| As an structural engineer and former Autodesk user, I completely agree with the letter. I always saw Autodesk as a company where software goes to die a slowly painful death. It started with Autodesk Structural Detaling. They bought the software from a small company, renamed the product... and that was it. It had the same bugs release after release... we as customers tried our best to report the bugs, but nobody listened. We stopped using ASD and moved to Graitec Advance Steel and Advance Concrete, for a couple of years everything was great, quick support, remote sessions in case you struggled with something, new features, bugs fixed... and then... Autodesk bought it. I still remember the morning when I read the news... I was horrified. I remember talking with some guys at Graitec and they were shocked also. After this... was Autodesk Structural Detailing story all over again. Just a product rename... and that was it. No more bug fixing.. no more new features.. they killed Advance Concrete in favor of Revit (which is one of the dumbest thing ever... because Revit was years behind Advance Concrete as a concrete detailing sw).

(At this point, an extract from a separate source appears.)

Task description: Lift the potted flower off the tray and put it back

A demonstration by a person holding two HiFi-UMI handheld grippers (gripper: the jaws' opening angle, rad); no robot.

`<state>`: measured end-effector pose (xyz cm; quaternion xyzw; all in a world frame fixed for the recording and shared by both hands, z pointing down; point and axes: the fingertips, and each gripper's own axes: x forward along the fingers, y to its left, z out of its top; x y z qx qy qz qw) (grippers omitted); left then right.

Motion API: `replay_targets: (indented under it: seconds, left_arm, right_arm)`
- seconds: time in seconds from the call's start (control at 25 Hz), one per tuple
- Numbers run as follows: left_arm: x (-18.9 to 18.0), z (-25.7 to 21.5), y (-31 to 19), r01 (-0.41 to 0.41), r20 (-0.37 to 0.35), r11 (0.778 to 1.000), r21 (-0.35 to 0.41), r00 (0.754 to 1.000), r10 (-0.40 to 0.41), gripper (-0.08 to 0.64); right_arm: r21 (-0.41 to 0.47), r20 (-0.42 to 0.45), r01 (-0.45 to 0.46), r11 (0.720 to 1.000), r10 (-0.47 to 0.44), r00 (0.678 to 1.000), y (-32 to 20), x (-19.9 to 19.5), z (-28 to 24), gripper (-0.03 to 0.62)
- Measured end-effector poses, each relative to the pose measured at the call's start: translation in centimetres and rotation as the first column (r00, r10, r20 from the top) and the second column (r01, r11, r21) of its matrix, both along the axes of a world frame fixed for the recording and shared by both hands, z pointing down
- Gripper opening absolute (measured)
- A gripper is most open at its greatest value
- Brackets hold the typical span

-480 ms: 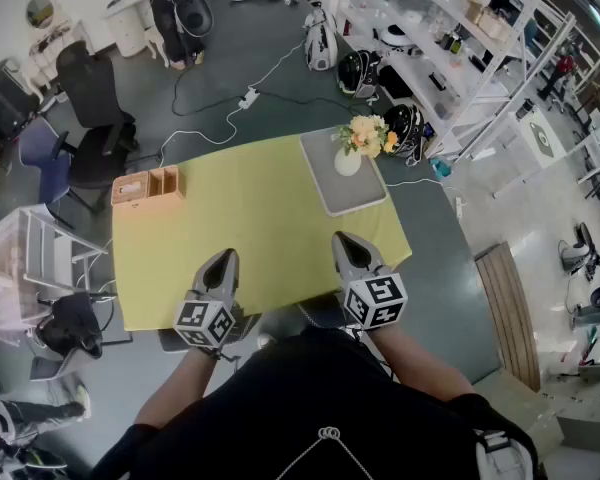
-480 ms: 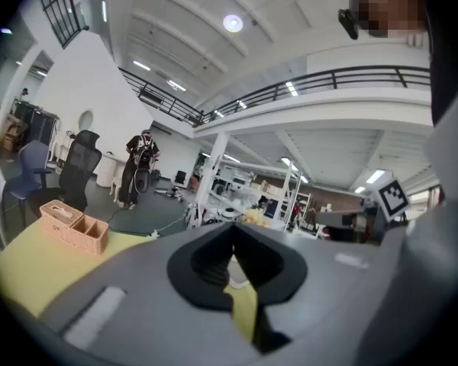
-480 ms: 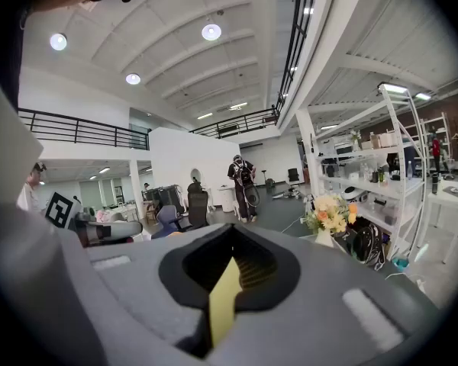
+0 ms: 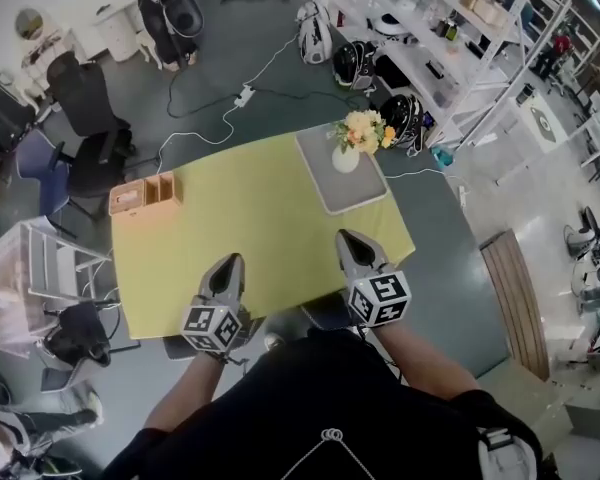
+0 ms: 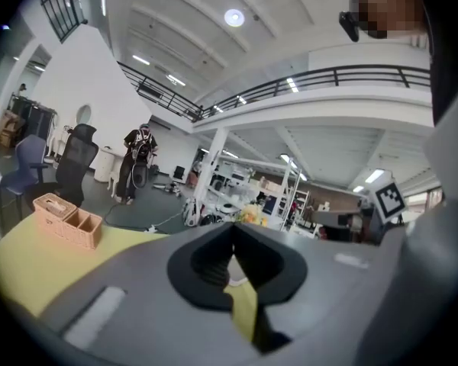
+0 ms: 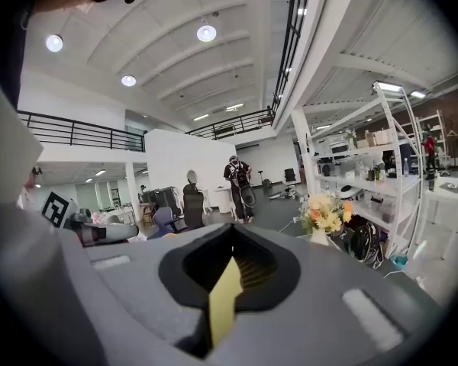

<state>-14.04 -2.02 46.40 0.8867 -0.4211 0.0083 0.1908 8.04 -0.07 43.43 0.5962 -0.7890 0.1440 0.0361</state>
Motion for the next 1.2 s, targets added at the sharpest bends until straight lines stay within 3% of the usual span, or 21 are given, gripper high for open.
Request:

For concrete detailing we switched to Allplan. I think Allplan and Graphisoft's Arhicad have a bright future together. |
If it's FOSS (funded), no amount of money autodesk throw at it can bury it's source code, buying it would guarantee to some degree a future in the software and thus your investment. Even if autodesk bought the originating company.
But this would take a widespread cultural change in the values of architects combined with the first company willing to gamble on that business model. If a large group of architects are willing to sign a letter like this, perhaps now is the opportune moment to try and spread that value to avoid this problem in the future.